Cue my mother ❤️. ‘I told you to use moisturiser! Do you want to go all wrinkled from the sun?’ This advice coming from the generation who used to put actual coconut oil on their skin for a deeper tan. Meanwhile, I occasionally forget the factor 50+. But compared to the nice Welsh people back at home, it did feel a little extreme. They had turtle necks on. I had hair blowing everywhere.

It was still nice. Really wonderful in fact. The Zoom call was Delphine’s annual meeting with our county council’s educational board. I’ve known some of them for a long time now. They’ve looked out for Delph since she was a toddler. The truth is; they might have enjoyed watching our unusual surroundings on a sailboat, tied up to Bonaire instead of Borth – but I was the one who got emotional. Wild-haired, possibly under-moisturised and wet-eyed. Urghh.
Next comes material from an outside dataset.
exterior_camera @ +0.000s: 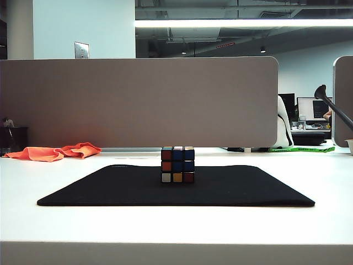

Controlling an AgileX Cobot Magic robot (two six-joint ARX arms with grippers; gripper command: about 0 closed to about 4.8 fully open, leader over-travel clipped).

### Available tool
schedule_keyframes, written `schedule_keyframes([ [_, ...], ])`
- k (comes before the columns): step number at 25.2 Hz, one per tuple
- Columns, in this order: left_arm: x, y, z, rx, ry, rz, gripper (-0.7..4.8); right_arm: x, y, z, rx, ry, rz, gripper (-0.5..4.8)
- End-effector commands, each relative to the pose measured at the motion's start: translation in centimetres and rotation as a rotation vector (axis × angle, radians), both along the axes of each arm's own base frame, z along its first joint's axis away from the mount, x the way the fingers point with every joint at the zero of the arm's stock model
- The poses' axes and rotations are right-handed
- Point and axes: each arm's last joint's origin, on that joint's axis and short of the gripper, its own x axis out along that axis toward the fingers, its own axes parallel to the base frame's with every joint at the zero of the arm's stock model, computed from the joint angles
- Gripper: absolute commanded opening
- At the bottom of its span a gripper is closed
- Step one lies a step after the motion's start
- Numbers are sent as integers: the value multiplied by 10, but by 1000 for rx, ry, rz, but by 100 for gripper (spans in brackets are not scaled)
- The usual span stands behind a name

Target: Pick up the cube on the right side of the mouse pad, then place it in the center of the mouse pad.

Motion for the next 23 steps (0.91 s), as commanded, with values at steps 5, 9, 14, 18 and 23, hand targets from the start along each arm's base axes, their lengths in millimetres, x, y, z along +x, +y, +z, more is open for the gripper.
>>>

Delphine’s journey is sometimes hard for me to articulate. It’s as though my fingers freeze up, which is not exactly usual – for these big-mouthed fingers! I do know we probably wouldn’t be here on Quest if it wasn’t for Delphine. I don’t know how I know it. I just reckon we’d probably still be living the life we were living when she was born. Which wasn’t a bad life either. It was a good life. She just – and by no fault of her own – changed it.

We were told that she may not walk, or talk, or even see. She did all those things anyway, From there, all our plans – what we were hoping to do some day when the girls grew up, became things we had to do now. I can’t explain this part properly either. But we felt it so keenly, it wasn’t even like it was an option. We just had to do it.

So speaking to professionals on Zoom; mapping out the methods Delphine will be able to use next year to attain the things she’d like to achieve, makes me very grateful. I also don’t know why I’m so surprised. The support she’s had from our county, Ceredigion, in Wales, has always been amazing. Considering I’m not from the place, I’ve always felt slight imposter syndrome. As a family, we may have filled Delph’s life so far with some exciting experiences. Hearing she has people cheering her on from home though? The wet eyes arrive again.

Delphine’s team said they would start planning her re-introduction to mainstream school in September. We all pretended in the meeting that we knew schools would be back to normal by then. Hubris perhaps? Apparently, they’re considering keeping the newly-introduced, one-way system in the school hallways. Fingers crossed.